URO (2006)
Stefan Faldbakken
Par Jean-François Vandeuren
Policiers et criminels se côtoient constamment au cinéma
et parfois même de très près. La ligne les divisant
se révèle d’ailleurs souvent très mince alors
que même les plus fervents représentants des forces de
l’ordre ont parfois une définition assez large du mot «
justice ». Cette prémisse universelle dont les remaniements
semblent pratiquement infinis demeure évidemment extrêmement
populaire autant auprès du public que de certains des artisans
les plus influents du milieu, garantissant du coup le retour de celle-ci
année après année sur les écrans de cinéma.
Ayant visiblement tiré quelques leçons de l’excellente
trilogie Pusher du Danois Nicolas Winding Refn, Stefan Faldbakken
nous propose avec son premier long-métrage un film policier privilégiant
une approche beaucoup plus réaliste et introspective que celles
édifiées par la plupart des récentes entrées
dans le genre qui ne se résumaient bien souvent qu’à
une bête enfilade de scènes d’action aussi futiles
qu’inintéressantes.
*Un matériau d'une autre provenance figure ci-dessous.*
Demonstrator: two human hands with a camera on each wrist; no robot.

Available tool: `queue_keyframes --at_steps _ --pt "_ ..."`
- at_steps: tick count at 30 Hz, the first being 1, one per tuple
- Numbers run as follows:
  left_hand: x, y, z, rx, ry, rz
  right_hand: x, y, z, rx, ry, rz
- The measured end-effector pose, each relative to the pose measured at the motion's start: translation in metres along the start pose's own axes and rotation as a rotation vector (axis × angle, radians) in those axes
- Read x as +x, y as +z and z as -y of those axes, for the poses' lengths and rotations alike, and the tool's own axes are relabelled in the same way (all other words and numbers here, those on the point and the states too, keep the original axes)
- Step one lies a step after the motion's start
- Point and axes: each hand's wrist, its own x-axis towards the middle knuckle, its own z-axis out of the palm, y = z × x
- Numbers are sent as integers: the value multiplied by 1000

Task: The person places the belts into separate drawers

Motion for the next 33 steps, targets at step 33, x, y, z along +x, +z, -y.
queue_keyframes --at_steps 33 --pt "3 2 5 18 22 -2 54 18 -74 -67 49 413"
Au centre de ces deux univers diamétralement
opposés se trouve donc Hans Petter (Nicolai Cleve Broch), un
criminel réformé oeuvrant désormais pour la brigade
des stupéfiants d’Oslo. Alors que l’équipe
à laquelle ce dernier fut affecté tentera tant bien que
mal de mettre la main au collet d’un dealer notoire, Hans Petter
cherchera pour sa part à faire cavalier seul afin de faire tomber
la tête dirigeante d’un cartel beaucoup plus important.
Mais les intentions du jeune policier ne seront pas toujours très
claires. Hans Petter tenterait-il de se prouver à lui-même
qu’il n’a plus aucun point en commun avec ce milieu, ou
ne serait-il pas plutôt en train de s’y enfoncer de nouveau?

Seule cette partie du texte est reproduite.